Comparison between cycles with progression to good-quality, fair-quality, and poor-quality embryos
| Good prognosis | Fair prognosis | Poor prognosis | p | |
|---|---|---|---|---|
| N | 227 | 88 | 60 | |
| Age (years) (mean ± sd) | 35 ± 3.8 | 35.7 ± 3.7 | 35.4 ± 3.5 | |
| Number of eggs retrieved (mean ± sd) | 15.9 ± 7.7 | 14.8 ± 7.9 | 16.4 ± 8.5 | |
| 2PN (mean ± sd) | 10.4 ± 5.7 | 9.8 ± 5.9 | 10.8 ± 5.5 | |
| Total number of blastocysts developed during the fresh cycle (mean ± sd) | 5.5 ± 3.5 | 5.1 ± 3.1 | 5.1 ± 3.2 | |
| Clinical pregnancy rate | 114/227 (50.2%) | 17/88(19.3%) | 2/60(3.3%) | < 0.01 |
| Ongoing pregnancy rate | 88/227 (38.8%) | 12/88 (13.6%) | 1/60 (1.7%) | < 0.01 |
NS not significant
We performed a multivariate regression analysis adjusting for number of eggs, MII, zygotes, total number of blastocysts during the fresh cycle, and the quality of the blastocyst during the transfer, and found the quality of the blastocyst (OR 3.7, CI 2.1–6.6 p < 0.001) to be associated with increased ongoing pregnancy rate.

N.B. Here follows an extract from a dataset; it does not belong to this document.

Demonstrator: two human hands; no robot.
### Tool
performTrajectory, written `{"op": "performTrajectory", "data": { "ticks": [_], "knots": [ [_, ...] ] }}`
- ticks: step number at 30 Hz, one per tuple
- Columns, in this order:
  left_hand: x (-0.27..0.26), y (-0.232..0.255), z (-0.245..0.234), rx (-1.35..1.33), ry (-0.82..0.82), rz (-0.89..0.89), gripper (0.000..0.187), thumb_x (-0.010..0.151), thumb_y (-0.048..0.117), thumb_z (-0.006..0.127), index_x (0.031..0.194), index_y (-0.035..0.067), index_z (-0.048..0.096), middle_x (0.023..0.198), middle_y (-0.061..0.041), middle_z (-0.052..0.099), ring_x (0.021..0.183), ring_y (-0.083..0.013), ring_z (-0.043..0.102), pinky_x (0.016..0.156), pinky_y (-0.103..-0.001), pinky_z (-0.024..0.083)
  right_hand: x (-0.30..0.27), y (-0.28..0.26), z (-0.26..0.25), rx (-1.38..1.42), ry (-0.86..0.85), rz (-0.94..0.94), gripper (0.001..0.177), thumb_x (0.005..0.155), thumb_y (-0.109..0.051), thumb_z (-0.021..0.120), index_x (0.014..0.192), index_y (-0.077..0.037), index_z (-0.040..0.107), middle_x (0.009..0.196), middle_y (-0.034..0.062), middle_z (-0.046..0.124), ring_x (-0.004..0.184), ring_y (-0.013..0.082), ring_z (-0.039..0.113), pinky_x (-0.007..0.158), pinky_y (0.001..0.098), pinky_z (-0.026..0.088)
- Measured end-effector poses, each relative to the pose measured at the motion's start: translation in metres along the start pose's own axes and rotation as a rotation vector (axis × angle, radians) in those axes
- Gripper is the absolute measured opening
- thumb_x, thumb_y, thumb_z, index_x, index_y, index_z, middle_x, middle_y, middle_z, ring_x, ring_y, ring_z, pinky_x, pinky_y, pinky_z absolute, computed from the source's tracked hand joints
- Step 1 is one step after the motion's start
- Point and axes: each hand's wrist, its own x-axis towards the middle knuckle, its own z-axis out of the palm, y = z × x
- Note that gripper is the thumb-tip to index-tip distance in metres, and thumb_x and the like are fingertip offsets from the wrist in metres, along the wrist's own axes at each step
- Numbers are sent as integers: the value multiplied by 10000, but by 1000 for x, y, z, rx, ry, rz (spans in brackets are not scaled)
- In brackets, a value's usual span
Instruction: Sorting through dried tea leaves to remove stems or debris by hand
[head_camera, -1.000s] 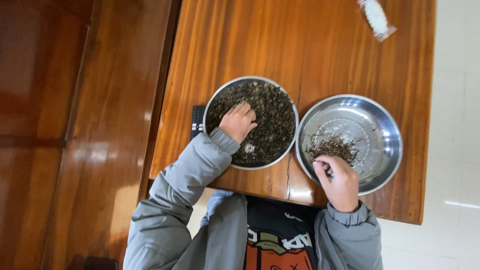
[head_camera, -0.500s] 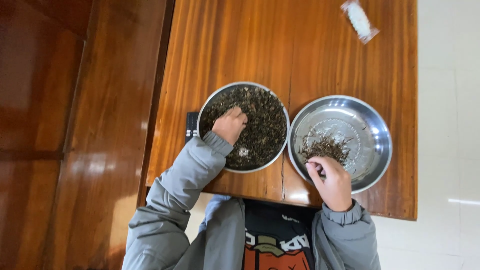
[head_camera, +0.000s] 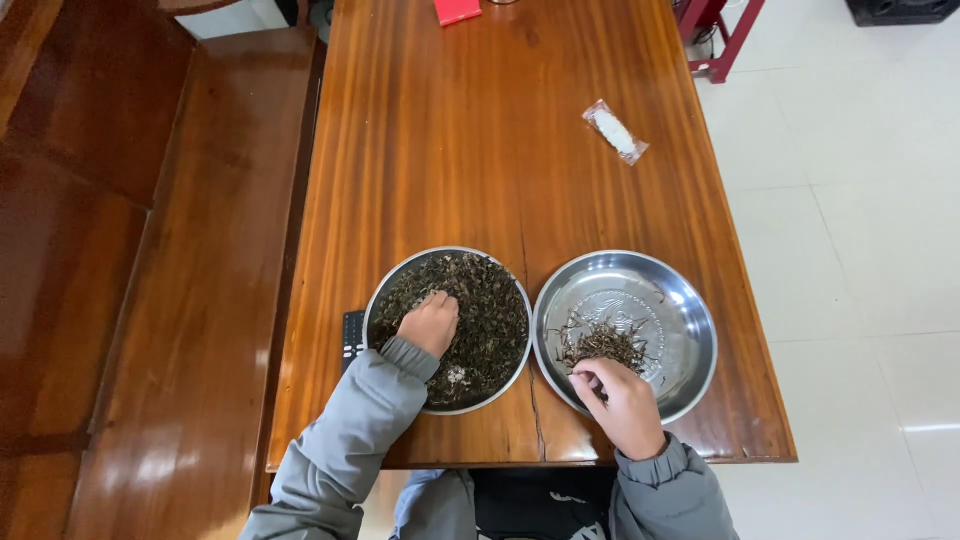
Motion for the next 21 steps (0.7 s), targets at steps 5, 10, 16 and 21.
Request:
{"op": "performTrajectory", "data": {
  "ticks": [5, 10, 16, 21],
  "knots": [
    [-2, 7, -17, -65, -117, -50, 143, 902, 185, 711, 949, 144, 582, 975, -47, 625, 906, -244, 642, 659, -404, 600, 0, 4, 0, 6, 20, -18, 132, 960, -247, 668, 978, -122, 704, 853, -3, 725, 726, 120, 678, 649, 262, 574],
    [-6, 1, -2, -21, -187, -57, 222, 892, 262, 763, 994, 127, 621, 1067, -47, 549, 1020, -252, 615, 645, -438, 603, 1, -1, -3, 12, 9, -23, 126, 966, -246, 657, 963, -126, 694, 841, -5, 718, 722, 128, 669, 639, 277, 556],
    [-5, 6, -3, 48, -159, -48, 147, 903, 205, 731, 953, 86, 661, 1053, -52, 613, 968, -227, 641, 618, -392, 622, 1, 1, -2, 21, 4, -3, 116, 960, -242, 663, 968, -131, 697, 850, -12, 720, 734, 115, 673, 652, 262, 569],
    [-8, 1, 11, 130, -47, -30, 93, 914, 193, 678, 864, 120, 650, 984, -28, 574, 882, -220, 645, 482, -408, 578, 0, 4, -1, 13, 10, -15, 124, 963, -239, 666, 962, -119, 697, 843, -5, 724, 728, 125, 678, 643, 270, 565]
  ]
}}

There were 227 blastocysts graded as good quality prior to the transfer. In this group, 48/227 (21%) were graded as fair-quality blastocysts on day 5 and developed to good-quality blastocysts prior to the transfer, and 179/227 (79%) were good-quality blastocysts both on day 5 and day 6. In the group of good-quality blastocysts, 147/227 (65%) continued to develop to a better grade during the 20–22 h (for example 3AB–4AA, 3AA–4AA). When comparing the pregnancy rate in the group of good-quality blastocysts that developed further during the culture with the group of good-quality blastocysts that did not change in the culture, both the clinical pregnancy rate (51.7% vs. 46.2% p = NS) and the ongoing pregnancy rate (38.7% vs. 37.5% p = NS) were comparable (Table 2).
Table 2.
Comparing the pregnancy outcome of good-quality embryos that developed in the culture with good-quality embryos that did not develop in the culture
| Good-quality embryos that developed in the culture | Good-quality embryos that did not develop in the culture | p | |
|---|---|---|---|
| N | 147 | 80 | – |
| Clinical pregnancy rate | 76/147 (51.7%) | 37/80 (46.2%) | NS |
| Ongoing pregnancy rate | 57/147 (38.7%) | 30/80 (37.5%) | NS |
NS not significant
We performed a multivariate regression analysis adjusting for number of eggs, MII, zygotes, total number of blastocysts during the fresh, cycle and the development of the blastocyst during the 20–22 h. We did not find the development of the blastocyst to have any statistically significant impact on the clinical or ongoing pregnancy rate.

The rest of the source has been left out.